Moore attained a PhD in visual art from the University of South Australia in 2019 with assistance from the Sydney Ball Friends of the South Australian School of Art Scholarship, where he is currently engaged as an Adjunct Research Fellow.
His enchanting glass artworks take diverse animal and plant forms as models for beautiful, captivating and sometimes unsettling anthropomorphic sculptures. This body of work – an expansion of recently completed doctoral research – playfully prompts the viewer to consider the relationship between human activity and environmental degradation.
The artist’s journey towards doctoral research began late in his glassmaking career. After graduating from the Canberra School of Art (now the School of Art & Design at Australian National University), he moved to Adelaide to undertake the JamFactory’s highly regarded Associate program. There, he developed his skills and technical production capacity before accepting the role of production manager for the glass workshop where he remained for fifteen years.
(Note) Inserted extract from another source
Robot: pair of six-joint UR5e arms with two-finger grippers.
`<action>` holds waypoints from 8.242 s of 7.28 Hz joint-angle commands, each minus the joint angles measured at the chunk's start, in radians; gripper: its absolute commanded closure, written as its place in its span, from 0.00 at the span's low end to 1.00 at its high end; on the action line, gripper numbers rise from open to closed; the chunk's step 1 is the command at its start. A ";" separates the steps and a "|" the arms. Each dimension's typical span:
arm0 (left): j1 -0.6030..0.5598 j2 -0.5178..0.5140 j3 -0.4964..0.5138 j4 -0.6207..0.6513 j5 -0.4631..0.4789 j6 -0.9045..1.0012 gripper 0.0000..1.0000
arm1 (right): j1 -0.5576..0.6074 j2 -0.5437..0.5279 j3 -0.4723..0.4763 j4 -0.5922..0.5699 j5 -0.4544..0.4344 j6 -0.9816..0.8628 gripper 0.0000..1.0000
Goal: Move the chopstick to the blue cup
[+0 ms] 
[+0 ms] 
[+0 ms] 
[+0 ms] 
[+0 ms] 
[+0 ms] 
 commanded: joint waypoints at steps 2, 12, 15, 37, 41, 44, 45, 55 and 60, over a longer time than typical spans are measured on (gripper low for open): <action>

Countless commissions, prototypes, and small to large-scale productions later, Moore felt the time was right to delve deeper into his experimental art practice, which he had been exploring and developing alongside his day-to-day production duties.
“I began to yearn for the opportunity to focus entirely on my own art-making practices,” he says.
“I was keen to see how concerted investigations of the themes that were driving my artwork would influence subsequent works.”
These investigations began to take shape in 2015, when Moore commenced his PhD candidature specialising in hot glass sculpture. Through the process of making, he identified latent and emerging themes in his sculptural practice that are identifiable in his work today – themes that revolve around extraction, heat, refinement, and fusion of natural resources.
Recurrent motifs in the work created over the next four years included native Australian animals like kookaburras and kangaroos, set near, alongside, or on top of a contradictory assembly of cars, flames, flowers and grass.
The resultant sculptures are skilfully joined, embracing states of hybridity that both invoke and reject the traditional elegance of ornamental glass objects.
Moore’s works engage closely with a familiar narrative around climate change and an overexploitation of natural resources. His works embrace, rather than shy away from, the contradictions in this expression.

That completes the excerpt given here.